→ **TASK DIRECTIONS**: The response has to be every entry, printed word for word.

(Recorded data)
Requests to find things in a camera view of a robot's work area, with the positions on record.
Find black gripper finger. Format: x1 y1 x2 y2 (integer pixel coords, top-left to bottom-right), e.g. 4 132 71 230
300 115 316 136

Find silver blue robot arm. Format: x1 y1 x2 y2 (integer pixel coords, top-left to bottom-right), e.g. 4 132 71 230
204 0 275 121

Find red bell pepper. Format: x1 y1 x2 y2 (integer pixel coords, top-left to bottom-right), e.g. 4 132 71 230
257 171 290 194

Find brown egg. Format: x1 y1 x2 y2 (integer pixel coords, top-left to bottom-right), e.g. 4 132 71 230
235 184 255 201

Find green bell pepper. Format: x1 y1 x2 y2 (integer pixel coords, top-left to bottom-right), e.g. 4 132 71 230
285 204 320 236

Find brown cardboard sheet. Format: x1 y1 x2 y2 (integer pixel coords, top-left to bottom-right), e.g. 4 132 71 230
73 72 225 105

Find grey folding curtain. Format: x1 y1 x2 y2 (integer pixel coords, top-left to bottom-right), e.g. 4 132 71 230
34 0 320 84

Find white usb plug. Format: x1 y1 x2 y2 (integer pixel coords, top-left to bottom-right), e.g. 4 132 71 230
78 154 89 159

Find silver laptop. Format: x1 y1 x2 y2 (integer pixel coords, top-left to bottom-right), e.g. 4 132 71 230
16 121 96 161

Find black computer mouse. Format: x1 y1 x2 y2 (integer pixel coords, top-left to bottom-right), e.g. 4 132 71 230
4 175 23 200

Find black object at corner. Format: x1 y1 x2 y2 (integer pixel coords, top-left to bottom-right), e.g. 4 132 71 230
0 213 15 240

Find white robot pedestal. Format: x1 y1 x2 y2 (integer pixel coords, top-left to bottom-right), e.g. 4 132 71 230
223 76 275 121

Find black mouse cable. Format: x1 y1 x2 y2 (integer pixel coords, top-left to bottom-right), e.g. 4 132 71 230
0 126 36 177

→ **RESULT OF THE TASK**:
Requests to find things in a camera view of a robot's work area, with the positions on record.
Find black gripper finger. Format: x1 y1 x2 y2 (integer pixel coords, top-left to bottom-right), e.g. 4 132 71 230
300 115 316 136

Find silver blue robot arm. Format: x1 y1 x2 y2 (integer pixel coords, top-left to bottom-right), e.g. 4 132 71 230
204 0 275 121

Find red bell pepper. Format: x1 y1 x2 y2 (integer pixel coords, top-left to bottom-right), e.g. 4 132 71 230
257 171 290 194

Find brown egg. Format: x1 y1 x2 y2 (integer pixel coords, top-left to bottom-right), e.g. 4 132 71 230
235 184 255 201

Find green bell pepper. Format: x1 y1 x2 y2 (integer pixel coords, top-left to bottom-right), e.g. 4 132 71 230
285 204 320 236

Find brown cardboard sheet. Format: x1 y1 x2 y2 (integer pixel coords, top-left to bottom-right), e.g. 4 132 71 230
73 72 225 105

Find grey folding curtain. Format: x1 y1 x2 y2 (integer pixel coords, top-left to bottom-right), e.g. 4 132 71 230
34 0 320 84

Find white usb plug. Format: x1 y1 x2 y2 (integer pixel coords, top-left to bottom-right), e.g. 4 132 71 230
78 154 89 159

Find silver laptop. Format: x1 y1 x2 y2 (integer pixel coords, top-left to bottom-right), e.g. 4 132 71 230
16 121 96 161

Find black computer mouse. Format: x1 y1 x2 y2 (integer pixel coords, top-left to bottom-right), e.g. 4 132 71 230
4 175 23 200

Find black object at corner. Format: x1 y1 x2 y2 (integer pixel coords, top-left to bottom-right), e.g. 4 132 71 230
0 213 15 240

Find white robot pedestal. Format: x1 y1 x2 y2 (integer pixel coords, top-left to bottom-right), e.g. 4 132 71 230
223 76 275 121

Find black mouse cable. Format: x1 y1 x2 y2 (integer pixel coords, top-left to bottom-right), e.g. 4 132 71 230
0 126 36 177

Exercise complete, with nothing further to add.